DIRECTIONS: Scan the records below. Copy every line in which the word "stayed" appears.
INFORMATION GIVEN Start Marker
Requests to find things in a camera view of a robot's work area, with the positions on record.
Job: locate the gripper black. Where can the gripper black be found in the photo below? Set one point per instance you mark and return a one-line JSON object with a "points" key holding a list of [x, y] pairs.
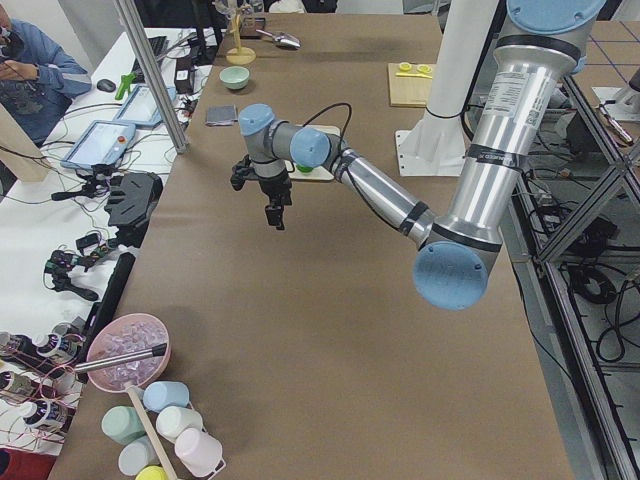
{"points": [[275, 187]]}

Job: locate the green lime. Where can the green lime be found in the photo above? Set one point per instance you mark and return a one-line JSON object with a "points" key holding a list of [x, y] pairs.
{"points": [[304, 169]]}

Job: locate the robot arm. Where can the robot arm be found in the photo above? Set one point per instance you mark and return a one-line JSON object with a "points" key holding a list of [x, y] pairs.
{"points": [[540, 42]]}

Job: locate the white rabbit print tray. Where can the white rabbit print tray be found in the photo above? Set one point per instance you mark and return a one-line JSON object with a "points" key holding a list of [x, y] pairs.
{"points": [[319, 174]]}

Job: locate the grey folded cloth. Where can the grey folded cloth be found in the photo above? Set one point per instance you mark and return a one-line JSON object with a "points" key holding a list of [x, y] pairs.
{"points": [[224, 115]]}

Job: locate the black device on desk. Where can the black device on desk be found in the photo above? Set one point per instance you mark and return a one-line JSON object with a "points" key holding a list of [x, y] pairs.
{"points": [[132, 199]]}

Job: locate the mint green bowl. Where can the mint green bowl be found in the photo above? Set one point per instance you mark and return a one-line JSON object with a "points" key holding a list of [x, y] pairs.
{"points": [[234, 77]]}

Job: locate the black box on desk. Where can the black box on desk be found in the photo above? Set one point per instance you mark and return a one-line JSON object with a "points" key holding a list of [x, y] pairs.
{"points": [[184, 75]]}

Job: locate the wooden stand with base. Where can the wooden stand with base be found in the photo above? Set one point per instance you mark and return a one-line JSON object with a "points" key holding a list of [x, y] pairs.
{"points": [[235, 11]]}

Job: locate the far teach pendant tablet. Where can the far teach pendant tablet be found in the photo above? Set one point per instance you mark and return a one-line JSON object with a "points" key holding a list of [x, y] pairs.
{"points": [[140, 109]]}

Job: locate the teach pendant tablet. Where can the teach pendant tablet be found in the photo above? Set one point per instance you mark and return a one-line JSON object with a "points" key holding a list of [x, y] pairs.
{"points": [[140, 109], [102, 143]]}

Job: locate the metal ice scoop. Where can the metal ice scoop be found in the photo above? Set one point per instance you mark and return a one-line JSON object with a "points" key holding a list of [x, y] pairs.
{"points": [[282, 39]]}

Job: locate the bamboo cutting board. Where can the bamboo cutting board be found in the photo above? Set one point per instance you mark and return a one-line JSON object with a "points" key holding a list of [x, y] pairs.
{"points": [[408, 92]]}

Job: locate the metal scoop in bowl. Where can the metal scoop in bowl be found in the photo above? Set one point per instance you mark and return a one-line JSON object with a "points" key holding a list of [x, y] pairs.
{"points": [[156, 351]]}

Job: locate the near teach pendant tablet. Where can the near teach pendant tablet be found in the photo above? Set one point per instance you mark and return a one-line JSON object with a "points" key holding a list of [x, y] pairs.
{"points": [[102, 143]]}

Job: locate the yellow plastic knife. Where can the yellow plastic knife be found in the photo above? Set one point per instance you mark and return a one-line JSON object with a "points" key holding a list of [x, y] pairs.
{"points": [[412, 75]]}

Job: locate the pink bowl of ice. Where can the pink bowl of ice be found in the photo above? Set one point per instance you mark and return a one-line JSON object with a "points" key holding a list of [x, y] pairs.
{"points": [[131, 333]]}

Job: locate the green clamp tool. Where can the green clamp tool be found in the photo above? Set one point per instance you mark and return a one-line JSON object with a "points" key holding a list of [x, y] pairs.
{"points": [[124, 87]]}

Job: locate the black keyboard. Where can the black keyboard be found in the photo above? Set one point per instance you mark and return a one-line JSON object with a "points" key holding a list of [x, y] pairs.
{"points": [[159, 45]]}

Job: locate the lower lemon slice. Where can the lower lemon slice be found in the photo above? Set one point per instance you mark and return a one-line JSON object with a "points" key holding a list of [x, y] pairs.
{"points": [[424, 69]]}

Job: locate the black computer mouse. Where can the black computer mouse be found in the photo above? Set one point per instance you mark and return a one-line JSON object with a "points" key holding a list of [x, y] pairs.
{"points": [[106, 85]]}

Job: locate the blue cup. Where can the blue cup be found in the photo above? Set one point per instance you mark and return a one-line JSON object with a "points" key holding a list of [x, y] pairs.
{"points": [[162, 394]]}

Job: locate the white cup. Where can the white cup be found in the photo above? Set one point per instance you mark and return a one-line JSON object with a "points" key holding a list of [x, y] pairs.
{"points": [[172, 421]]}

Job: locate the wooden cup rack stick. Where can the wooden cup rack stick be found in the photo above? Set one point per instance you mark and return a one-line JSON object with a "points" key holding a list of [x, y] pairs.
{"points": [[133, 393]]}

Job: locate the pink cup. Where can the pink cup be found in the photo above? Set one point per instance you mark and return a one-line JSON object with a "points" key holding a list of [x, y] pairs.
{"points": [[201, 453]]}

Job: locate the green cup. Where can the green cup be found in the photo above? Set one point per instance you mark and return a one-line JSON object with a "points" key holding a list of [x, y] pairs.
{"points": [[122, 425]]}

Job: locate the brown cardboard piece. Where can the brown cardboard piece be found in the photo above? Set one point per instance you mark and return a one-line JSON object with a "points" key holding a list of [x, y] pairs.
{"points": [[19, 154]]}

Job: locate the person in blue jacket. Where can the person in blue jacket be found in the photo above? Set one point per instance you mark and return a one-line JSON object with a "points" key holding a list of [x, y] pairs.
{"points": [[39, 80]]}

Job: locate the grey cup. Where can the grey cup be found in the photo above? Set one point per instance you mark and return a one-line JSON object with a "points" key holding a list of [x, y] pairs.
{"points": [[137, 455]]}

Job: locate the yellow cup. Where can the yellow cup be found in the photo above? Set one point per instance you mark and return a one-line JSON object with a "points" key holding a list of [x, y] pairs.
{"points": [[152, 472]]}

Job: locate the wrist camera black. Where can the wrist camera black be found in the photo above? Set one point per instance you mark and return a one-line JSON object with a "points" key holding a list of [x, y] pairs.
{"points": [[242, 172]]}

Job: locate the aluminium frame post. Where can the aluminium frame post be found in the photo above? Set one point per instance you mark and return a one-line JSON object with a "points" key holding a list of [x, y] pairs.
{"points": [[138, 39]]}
INFORMATION GIVEN End Marker
INFORMATION GIVEN Start Marker
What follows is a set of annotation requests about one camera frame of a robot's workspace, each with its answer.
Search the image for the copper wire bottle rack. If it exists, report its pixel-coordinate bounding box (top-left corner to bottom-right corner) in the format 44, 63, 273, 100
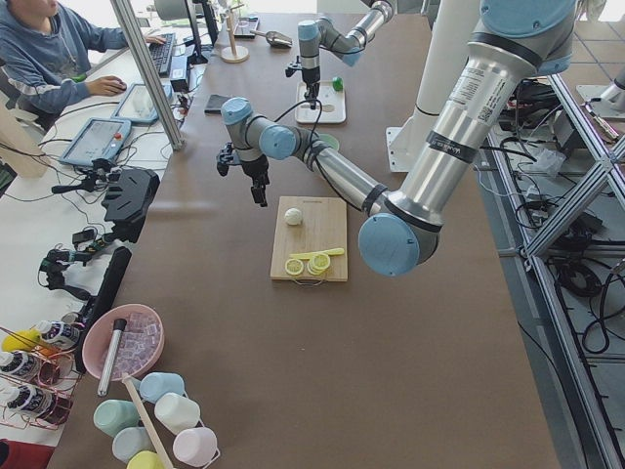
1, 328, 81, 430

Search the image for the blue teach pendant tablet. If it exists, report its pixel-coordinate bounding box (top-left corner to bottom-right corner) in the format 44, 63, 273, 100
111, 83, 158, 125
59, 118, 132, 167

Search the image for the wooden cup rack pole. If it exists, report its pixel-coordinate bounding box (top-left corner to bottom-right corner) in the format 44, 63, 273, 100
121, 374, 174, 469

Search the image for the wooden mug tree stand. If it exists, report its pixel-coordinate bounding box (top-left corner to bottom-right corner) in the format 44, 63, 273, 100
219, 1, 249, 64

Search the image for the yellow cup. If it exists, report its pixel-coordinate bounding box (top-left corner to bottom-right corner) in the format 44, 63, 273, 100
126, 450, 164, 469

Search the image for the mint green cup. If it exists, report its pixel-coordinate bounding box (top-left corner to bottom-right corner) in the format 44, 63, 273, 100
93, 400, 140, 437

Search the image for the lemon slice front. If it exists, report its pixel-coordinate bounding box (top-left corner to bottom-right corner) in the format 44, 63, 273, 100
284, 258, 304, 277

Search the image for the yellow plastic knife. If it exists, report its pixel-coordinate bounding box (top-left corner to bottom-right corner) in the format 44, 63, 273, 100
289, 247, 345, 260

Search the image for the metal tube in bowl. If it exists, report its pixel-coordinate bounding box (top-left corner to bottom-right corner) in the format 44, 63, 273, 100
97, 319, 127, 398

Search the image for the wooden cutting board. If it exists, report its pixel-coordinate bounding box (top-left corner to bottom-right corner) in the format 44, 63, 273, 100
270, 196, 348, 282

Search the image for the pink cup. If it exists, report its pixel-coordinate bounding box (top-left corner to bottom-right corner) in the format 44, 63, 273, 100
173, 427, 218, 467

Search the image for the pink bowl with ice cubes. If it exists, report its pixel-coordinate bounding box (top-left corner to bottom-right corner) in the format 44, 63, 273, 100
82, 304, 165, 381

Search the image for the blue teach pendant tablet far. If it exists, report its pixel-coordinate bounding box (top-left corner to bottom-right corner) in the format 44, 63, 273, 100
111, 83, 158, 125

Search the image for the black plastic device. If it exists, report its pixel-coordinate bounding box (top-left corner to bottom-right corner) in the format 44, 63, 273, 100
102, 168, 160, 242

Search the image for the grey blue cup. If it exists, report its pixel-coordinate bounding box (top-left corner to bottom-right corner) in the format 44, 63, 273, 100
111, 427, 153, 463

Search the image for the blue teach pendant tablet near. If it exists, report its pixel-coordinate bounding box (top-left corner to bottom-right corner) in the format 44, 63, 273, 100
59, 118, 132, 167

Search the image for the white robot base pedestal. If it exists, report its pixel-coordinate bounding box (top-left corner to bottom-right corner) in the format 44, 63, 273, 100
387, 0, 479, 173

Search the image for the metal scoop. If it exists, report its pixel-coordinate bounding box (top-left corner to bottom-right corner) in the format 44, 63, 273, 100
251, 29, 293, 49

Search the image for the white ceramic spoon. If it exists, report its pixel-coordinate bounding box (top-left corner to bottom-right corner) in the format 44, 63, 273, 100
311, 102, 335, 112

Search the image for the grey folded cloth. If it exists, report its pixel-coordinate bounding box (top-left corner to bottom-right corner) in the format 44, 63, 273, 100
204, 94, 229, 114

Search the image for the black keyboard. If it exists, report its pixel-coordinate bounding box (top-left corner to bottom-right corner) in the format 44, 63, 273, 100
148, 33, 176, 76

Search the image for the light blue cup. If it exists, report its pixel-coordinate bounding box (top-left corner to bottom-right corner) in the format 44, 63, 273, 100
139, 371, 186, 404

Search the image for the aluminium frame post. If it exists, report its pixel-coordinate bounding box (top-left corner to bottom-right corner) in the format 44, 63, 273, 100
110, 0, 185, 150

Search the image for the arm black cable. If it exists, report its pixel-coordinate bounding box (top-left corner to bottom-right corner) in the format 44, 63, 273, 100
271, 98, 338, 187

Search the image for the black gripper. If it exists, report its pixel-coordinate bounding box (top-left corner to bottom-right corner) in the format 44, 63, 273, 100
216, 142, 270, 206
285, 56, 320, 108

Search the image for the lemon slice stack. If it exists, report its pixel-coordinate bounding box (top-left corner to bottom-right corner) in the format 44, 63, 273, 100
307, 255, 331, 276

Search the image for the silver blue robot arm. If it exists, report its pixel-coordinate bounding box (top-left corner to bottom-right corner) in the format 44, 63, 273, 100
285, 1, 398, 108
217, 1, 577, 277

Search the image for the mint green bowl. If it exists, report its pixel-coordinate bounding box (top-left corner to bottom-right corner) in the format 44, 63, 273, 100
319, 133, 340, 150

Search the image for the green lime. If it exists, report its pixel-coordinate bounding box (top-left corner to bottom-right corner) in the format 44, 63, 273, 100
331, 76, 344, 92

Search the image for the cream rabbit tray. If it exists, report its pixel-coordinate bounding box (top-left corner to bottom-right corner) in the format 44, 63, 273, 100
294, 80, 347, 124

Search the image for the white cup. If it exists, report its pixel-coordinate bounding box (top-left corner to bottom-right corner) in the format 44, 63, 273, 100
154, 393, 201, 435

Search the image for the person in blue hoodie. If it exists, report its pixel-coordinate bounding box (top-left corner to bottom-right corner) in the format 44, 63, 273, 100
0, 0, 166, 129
INFORMATION GIVEN End Marker
INFORMATION GIVEN Start Marker
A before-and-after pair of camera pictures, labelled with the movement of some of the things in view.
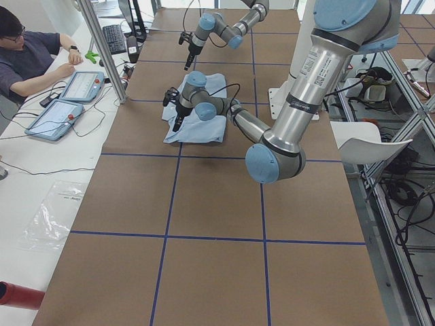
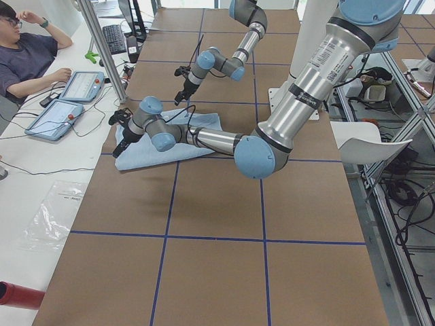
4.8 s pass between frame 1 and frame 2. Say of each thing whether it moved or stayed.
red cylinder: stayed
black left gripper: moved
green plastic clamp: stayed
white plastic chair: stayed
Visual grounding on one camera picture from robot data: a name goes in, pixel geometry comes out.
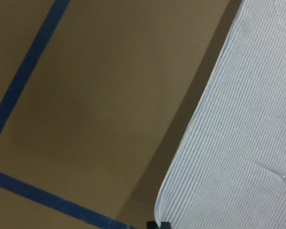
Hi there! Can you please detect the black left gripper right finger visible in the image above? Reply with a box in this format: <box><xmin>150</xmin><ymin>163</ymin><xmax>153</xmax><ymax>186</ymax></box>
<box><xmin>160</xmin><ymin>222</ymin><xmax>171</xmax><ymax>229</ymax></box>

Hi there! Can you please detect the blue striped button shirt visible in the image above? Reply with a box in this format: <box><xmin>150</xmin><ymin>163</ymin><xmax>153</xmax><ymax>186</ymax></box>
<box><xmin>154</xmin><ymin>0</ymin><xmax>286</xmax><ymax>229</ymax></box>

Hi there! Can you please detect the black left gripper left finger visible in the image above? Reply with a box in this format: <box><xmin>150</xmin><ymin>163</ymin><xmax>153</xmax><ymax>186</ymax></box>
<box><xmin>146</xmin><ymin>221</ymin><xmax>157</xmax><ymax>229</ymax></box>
INFORMATION GIVEN End Marker
ANSWER SECTION:
4.8 s pass between frame 1 and frame 2. Say of each thing whether it moved or stayed.
red cylinder: stayed
green plastic clamp: stayed
white plastic chair: stayed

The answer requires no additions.